The man-in-the-middle attack is effective but fairly complex. Later, we will look at another technique that is as effective, but simpler to perform.
Protection Against Man-in-the-Middle Attacks
For the first type of man-in-the-middle attack, where someone is just reading your traffic, encryption definitely helps. Because the attacker does not know your encryption key, he cannot read or modify any of the data. In the case of the man-in-the-middle attack where the attacker acts like a proxy, encryption does not help because you have one connection to the attacker and the attacker has a separate connection to the recipient. Therefore, he can un-encrypt the traffic, read or modify it, and then re- encrypt it for the recipient. In this case, it is important that you have strong perimeter security, because in most cases, for an attacker to launch this type of attack, he either has compromised your perimeter or the company’s perimeter you are communicating with. If you do your part and secure your perimeter, hopefully the person you are connecting to has strong security. Remember that if your company has strong security and if the person you are communicating with has weak security, this attack can still be successful because an attacker will just compromise the other company’s router. An attacker will compromise the weakest link in the chain. This can be frustrating because even if your company has top- notch security, it can still be compromised if everyone else you are communicating with does not.
URL Rewriting
With URL rewriting, an attacker inserts himself in the flow of
communication, as in the man-in-the-middle attack. The only difference is, with the man-in-the-middle attack, the attacker has to physically be able to intercept the traffic as it goes over the Internet. If you are on the same local network or can compromise a router, this is fairly easy; but in other cases, it can be very difficult to perform. In those cases, the
Usually, a web page has links to several other sites or several other
pages. (If a web page only has static text with no links to anything else, it is not useful to the attacker.) With URL rewriting, the attacker has to rewrite all of the URLs (or links) on a web page. Instead of pointing to the real page, the rewritten links point or redirect the user to the attacker’s machine. Through a web browser, this looks no different to the user. The only way the user can tell is if he looks at the source or at the bottom of the browser where it states where the link goes. Looking at the HTML, a normal link might look like the following:
<BR><A href=" http:://www.newriders.com/write.php3" style="TEXT-DECORATION:
none"><B>Write for Us</B></A>
The attacker changes this link to the following: <BR><A
href="http://attackermachine.com/http://www.newriders.com/writ e.php3"

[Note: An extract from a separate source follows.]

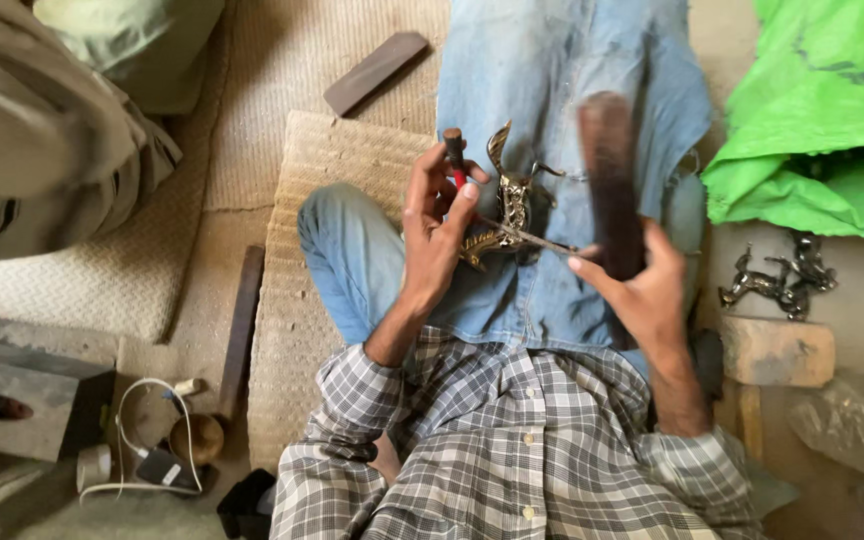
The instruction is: The person sits cross-legged on the floor with a small cast metal horse figurine tied in place with rope, and uses a red-handled punch and a wooden mallet to repeatedly hammer and detail the figurine's surface, repositioning the punch as they work, with other finished figurines lying nearby.
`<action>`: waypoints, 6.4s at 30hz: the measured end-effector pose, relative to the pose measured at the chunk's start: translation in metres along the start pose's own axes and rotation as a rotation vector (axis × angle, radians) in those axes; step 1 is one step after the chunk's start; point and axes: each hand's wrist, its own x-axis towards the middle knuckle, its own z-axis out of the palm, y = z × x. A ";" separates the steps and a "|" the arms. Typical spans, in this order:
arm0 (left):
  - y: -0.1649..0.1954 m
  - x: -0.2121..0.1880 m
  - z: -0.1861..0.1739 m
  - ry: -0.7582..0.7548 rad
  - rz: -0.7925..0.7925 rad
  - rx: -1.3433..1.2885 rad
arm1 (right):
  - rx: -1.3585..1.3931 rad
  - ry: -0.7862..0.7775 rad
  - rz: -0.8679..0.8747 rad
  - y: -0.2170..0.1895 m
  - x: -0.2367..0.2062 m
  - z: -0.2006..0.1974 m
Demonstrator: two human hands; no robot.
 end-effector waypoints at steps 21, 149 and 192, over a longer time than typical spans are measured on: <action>0.040 0.016 -0.007 -0.520 0.288 0.244 | 0.011 0.195 0.085 0.062 -0.086 -0.083; 0.029 0.024 0.001 -0.577 0.379 0.409 | -0.719 -0.493 -0.461 -0.025 0.038 -0.178; 0.027 0.029 0.007 -0.559 0.415 0.412 | -0.779 -0.404 -0.243 -0.042 0.034 -0.162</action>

style="TEXT-DECORATION: none"><B>Write for Us</B></A>
The attacker makes this change for all links on that page. As you can see, all the attacker has to do is insert his URL before the original URL. When a user clicks on these links, she goes to the attacker’s site, which then
redirects her to the real site. From a user’s standpoint, everything looks fine, but an attacker is placed in the middle of all communication and can intercept or modify any information.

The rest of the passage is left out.